I remember JP’s classes with the ever so slight tinge of a Malayali accent and the deliberately slow and clear enunciation of the sentences to emphasize and drive home key messages. Even though some of the concepts he was trying to explain were complicated, the ease of his lecture and the calming voice and the way he explained things, made us feel comfortable and feel like it was easy. No essay on lectures and classes would be complete without mentioning master teacher and guru Dr. K.P. Misra. He was a towering intellectual personality. But his specialty was simplifying the complex principles of electrophysiology with a childlike simplicity and a thick Odiya accent that made the student feel, this is something easy and we should be able to do it. Having listened to hundreds of talks and lectures by Dr. Misra and Dr. JP and other amazing teachers, I have over the years learned that teaching is the art of making things simple. Making things simple does not mean belittling something. Infact, it is the exact opposite of that.

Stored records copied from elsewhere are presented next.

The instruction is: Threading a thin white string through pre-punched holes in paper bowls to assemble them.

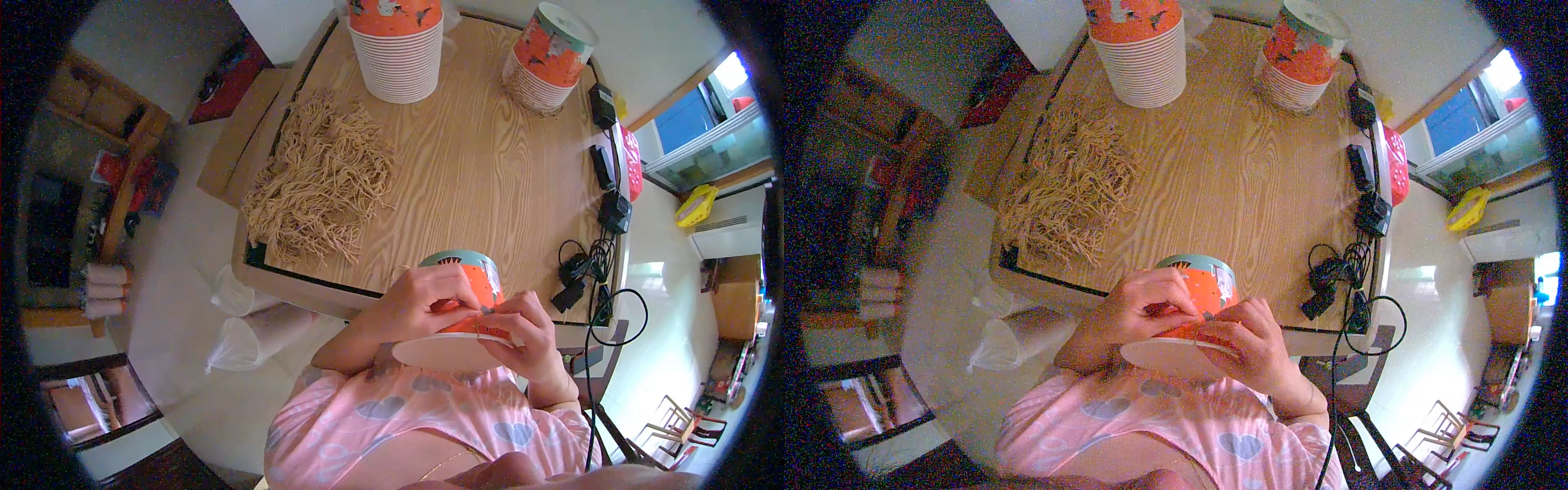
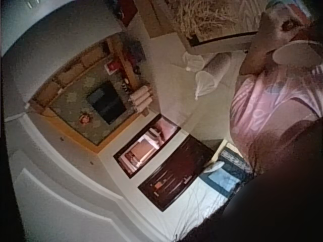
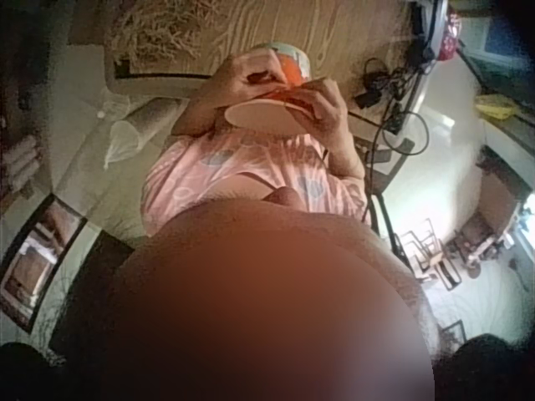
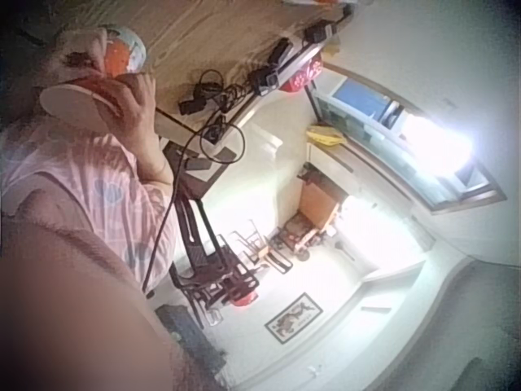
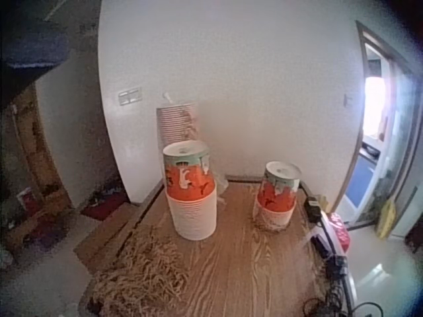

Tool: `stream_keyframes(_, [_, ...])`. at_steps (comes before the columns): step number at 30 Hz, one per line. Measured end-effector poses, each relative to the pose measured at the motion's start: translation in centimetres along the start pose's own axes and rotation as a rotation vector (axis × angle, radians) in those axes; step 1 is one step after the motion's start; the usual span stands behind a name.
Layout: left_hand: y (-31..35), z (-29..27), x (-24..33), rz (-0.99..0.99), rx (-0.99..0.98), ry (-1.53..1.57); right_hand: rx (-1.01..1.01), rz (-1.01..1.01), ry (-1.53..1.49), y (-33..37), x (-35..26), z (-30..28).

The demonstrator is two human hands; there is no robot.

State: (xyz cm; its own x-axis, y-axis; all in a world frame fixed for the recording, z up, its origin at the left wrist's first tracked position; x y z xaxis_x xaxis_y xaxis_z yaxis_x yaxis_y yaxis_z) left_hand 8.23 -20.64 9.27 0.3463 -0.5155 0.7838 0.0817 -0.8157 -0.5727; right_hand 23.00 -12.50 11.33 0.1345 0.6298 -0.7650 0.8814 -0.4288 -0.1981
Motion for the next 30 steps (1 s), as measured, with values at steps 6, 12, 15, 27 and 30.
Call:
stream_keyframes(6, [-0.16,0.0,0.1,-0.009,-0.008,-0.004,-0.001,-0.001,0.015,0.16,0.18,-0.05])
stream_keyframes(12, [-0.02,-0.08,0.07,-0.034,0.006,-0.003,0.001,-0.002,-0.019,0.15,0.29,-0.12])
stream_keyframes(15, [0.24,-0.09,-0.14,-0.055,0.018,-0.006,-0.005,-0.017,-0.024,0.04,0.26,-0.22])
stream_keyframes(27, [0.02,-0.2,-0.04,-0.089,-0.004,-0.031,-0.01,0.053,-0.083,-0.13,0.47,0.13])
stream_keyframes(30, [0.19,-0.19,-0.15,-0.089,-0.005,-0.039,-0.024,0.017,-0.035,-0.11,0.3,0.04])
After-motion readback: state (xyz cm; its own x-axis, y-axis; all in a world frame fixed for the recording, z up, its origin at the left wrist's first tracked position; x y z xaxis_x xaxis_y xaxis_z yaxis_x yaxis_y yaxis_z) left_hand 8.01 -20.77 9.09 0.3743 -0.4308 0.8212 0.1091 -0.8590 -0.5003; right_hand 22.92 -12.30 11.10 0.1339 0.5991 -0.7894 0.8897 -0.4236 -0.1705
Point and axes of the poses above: each hand's wrist, its own y-axis away from the middle knuckle, its own z-axis out of the palm, x = y × z, the point moved 4 cm from there along -y, towards the middle knuckle, and after that the axes turned 14 degrees about z, right-handed, at the moved point
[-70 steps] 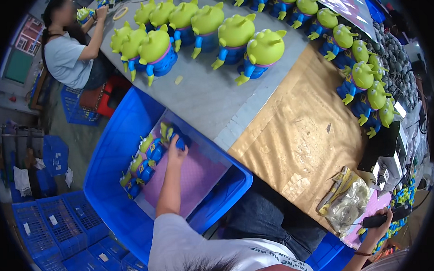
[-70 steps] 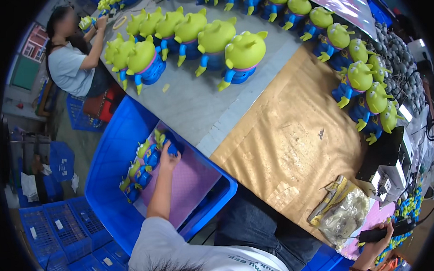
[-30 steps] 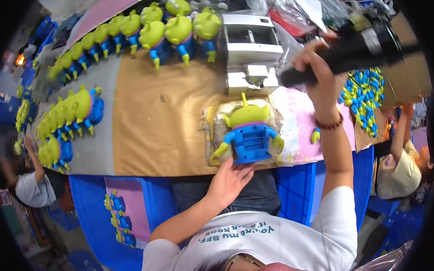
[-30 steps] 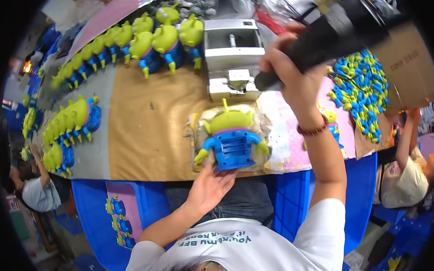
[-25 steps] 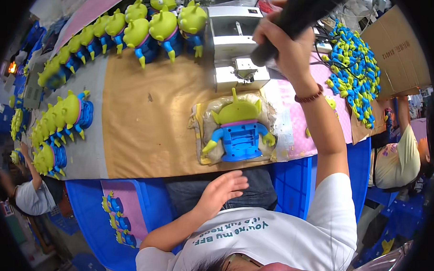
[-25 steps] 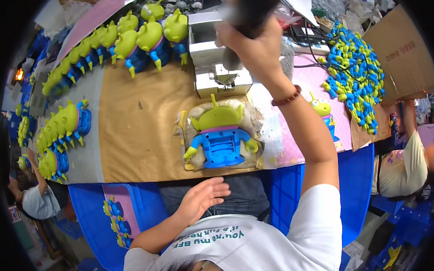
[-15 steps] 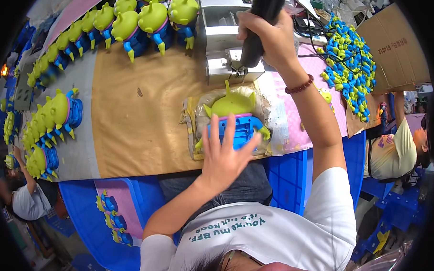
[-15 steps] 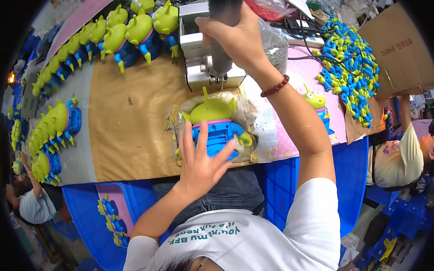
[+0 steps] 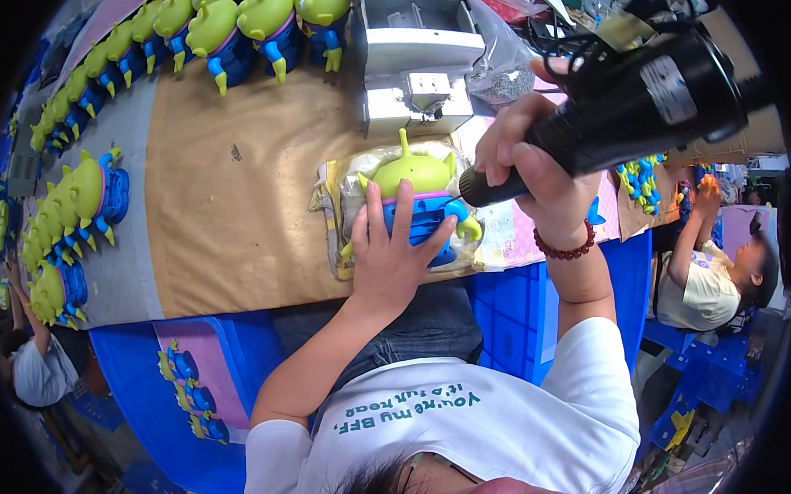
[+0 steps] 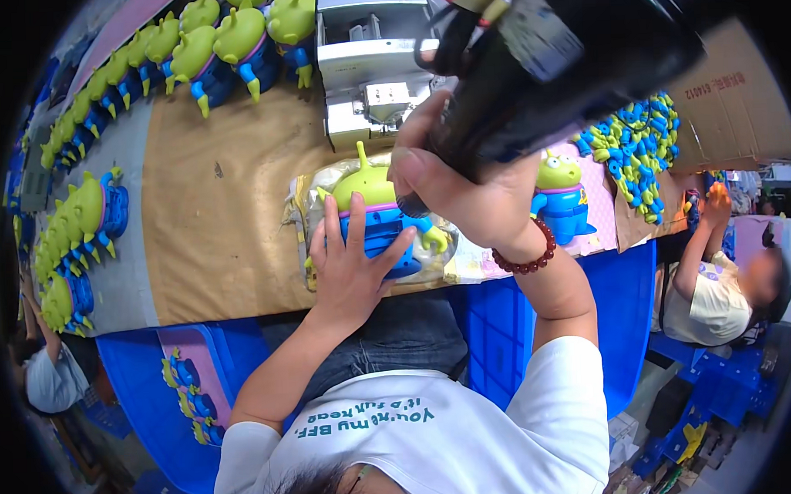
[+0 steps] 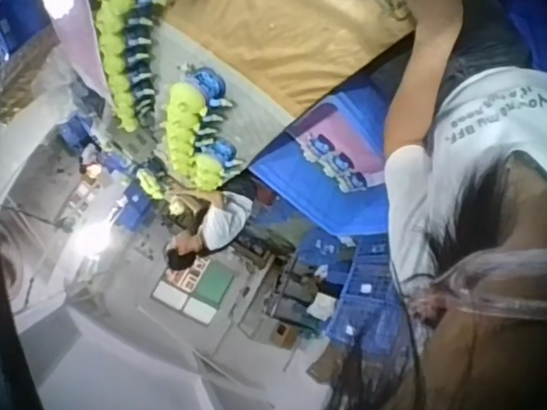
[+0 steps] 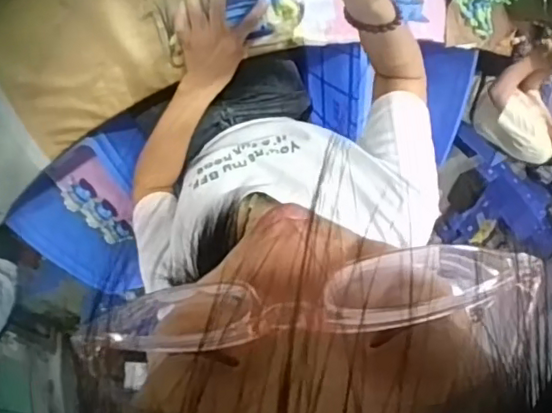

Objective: The worker is using a heat gun to process and clean green alien-like toy figurines on an assembly line.

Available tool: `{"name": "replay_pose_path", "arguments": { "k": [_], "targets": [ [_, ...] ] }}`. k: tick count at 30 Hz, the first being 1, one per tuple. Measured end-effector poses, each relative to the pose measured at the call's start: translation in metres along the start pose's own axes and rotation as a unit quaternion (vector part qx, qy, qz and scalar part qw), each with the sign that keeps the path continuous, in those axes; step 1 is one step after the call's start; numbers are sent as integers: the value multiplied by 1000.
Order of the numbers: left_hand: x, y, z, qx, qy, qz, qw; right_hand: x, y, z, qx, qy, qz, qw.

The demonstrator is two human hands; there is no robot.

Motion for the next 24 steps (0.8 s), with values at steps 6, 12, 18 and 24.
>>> {"name": "replay_pose_path", "arguments": {
  "k": [6,12,18,24],
  "targets": [
    [3,-2,-2,-12,20,11,1000,-4,-1,-9,26,-10,38,999],
    [1,-1,-1,-18,31,18,999,-15,22,-22,42,-76,-11,996],
    [4,-3,-1,-7,63,13,998,-29,15,-25,123,-132,39,983],
    [4,-3,0,-4,68,14,998,-37,11,-24,145,-165,54,974]
  ]
}}
Point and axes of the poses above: each hand's wrist, its own z-axis towards the middle knuckle, its own x-axis out of the back of the hand, y = z × x, the point moved 10 cm from there along z, towards the middle knuckle, and after that the axes turned 14 degrees about -z, right-handed, at the moved point
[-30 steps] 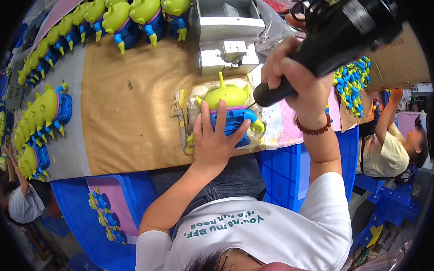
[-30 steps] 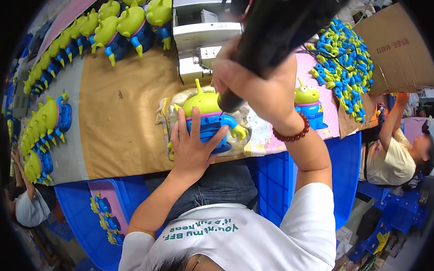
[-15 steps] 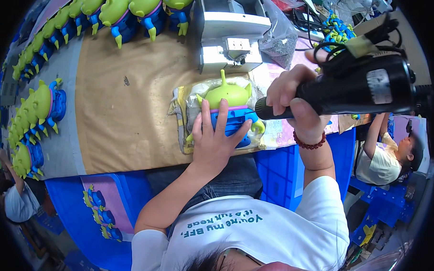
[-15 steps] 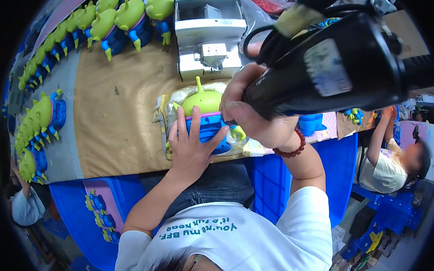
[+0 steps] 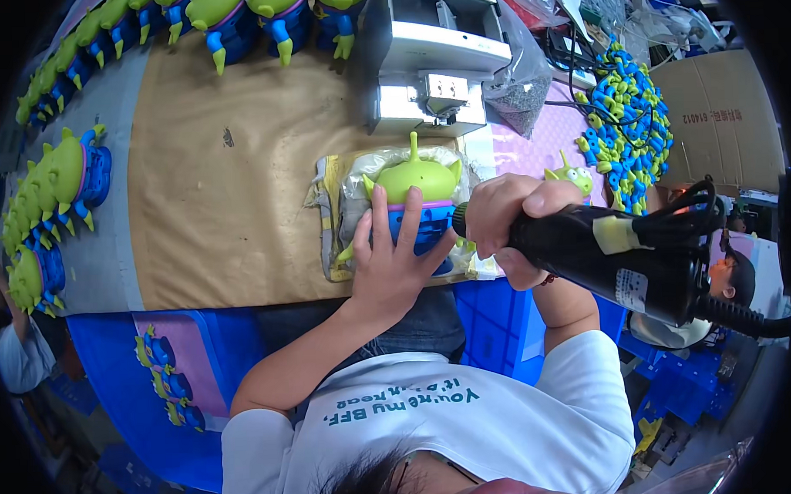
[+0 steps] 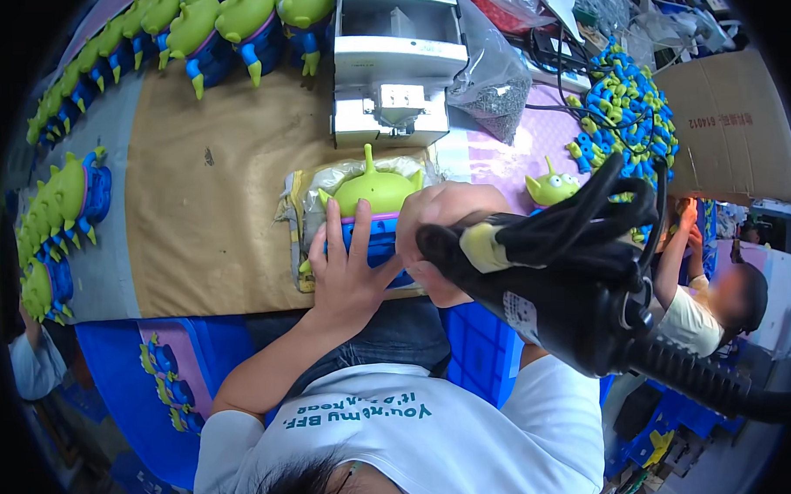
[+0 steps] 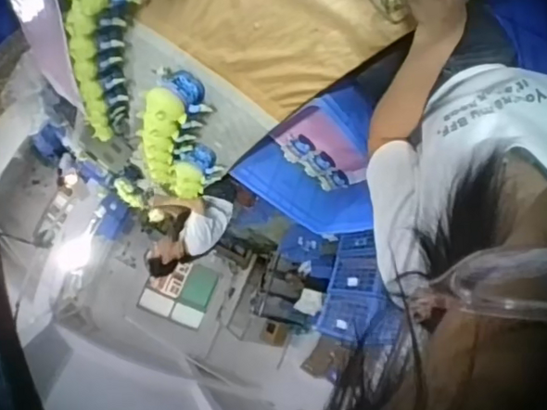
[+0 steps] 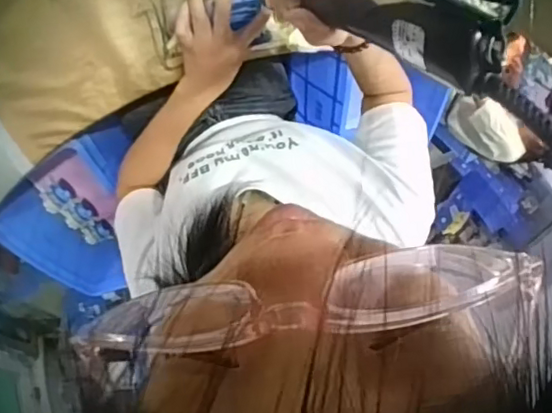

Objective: The worker is using a heat gun to process and clean green alien-like toy figurines on an assembly line.

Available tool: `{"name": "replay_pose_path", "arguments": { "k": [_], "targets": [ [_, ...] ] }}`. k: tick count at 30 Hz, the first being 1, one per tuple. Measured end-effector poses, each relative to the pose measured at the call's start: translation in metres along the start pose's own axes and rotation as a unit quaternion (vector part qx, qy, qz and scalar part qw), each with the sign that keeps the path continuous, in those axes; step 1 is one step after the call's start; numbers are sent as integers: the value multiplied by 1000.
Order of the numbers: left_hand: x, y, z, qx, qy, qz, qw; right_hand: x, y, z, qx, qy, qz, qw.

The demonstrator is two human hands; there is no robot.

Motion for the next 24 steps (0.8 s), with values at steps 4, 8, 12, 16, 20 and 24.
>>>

I learned from these intellectual giants that only if you immerse in the subject, understand it thoroughly can you simplify it to an extent that is sounds like a nursery rhyme. 

 

Coming back to my colleague’s feedback about the irrelevance of certain metaphors I had used, I am introspecting on it. My colleague also added as a post-script to their feedback that I should from next time, pause and explain each of my metaphors. Their justification was that such metaphors are common and will be used extensively by all people who speak English well and the students who do not understand them should not be left out and must feel included. While I respect my colleague’s opinion and have thought about it a lot, I have a different perspective on this. I go back to Dr. Misra and Dr. JP’s classes. I would be arrogant to compare my classes with theirs, but I am just trying to see what I can learn from my role models about this feedback from my colleague. Neither Dr. Misra nor Dr. JP diluted the use of literary devices in their classes. Their lectures were always laced with literary devices like similies, metaphors, poetry, and stories. Some of them struck a chord with one section of the audience, while some with another section. Each student took home a different message from a typical Misra lecture. But what mattered was whether the class was engaging, whether it stimulated thought, whether it motivated a follow up on the subject. If a class has the ability to do that, I think incomprehensible literary devices are pardonable. When the class is engaging enough, I have had instances where I have gone and looked up the literary reference and learned about it. I hope my students will also be able to do that. My colleague’s feedback has helped me reflect and understand that I need to focus on making my classes engaging. If they are engaging enough, people from diverse cultures will most likely look up and learn the literary devices!